● Required work
Please count the lines below that contain the word "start", and reply with that number alone.

Data excerpts

· · · · · · ·

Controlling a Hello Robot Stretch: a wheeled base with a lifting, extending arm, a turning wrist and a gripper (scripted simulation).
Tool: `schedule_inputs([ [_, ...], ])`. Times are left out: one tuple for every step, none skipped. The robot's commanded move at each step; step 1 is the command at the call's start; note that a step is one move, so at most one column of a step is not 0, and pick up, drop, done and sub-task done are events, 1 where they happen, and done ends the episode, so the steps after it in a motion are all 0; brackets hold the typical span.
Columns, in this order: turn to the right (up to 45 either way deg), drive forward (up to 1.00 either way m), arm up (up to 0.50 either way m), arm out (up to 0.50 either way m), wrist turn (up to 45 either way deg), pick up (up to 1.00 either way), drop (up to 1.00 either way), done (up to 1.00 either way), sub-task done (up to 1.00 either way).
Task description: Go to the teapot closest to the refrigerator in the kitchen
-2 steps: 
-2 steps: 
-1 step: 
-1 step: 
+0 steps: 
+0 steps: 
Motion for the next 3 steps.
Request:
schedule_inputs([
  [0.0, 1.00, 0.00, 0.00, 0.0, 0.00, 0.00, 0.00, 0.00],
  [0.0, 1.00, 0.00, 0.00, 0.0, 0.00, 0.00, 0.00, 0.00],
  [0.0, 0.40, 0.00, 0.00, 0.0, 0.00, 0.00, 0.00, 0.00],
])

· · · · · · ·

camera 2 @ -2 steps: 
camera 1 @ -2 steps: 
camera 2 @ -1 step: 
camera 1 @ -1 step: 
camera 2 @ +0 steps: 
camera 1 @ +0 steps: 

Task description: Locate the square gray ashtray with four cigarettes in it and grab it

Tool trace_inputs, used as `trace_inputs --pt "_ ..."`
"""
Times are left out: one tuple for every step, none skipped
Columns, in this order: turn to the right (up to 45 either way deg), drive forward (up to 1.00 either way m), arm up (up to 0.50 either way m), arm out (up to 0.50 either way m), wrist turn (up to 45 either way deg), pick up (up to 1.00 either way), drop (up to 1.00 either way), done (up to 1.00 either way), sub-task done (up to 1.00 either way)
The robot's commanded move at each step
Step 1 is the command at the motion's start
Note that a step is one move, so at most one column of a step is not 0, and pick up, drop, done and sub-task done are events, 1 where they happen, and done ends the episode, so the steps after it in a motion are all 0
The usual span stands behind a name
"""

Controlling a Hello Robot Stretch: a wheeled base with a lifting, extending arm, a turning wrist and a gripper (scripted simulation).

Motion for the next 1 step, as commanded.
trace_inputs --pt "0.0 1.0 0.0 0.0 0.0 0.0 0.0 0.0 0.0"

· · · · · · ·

● Solution for this problem
2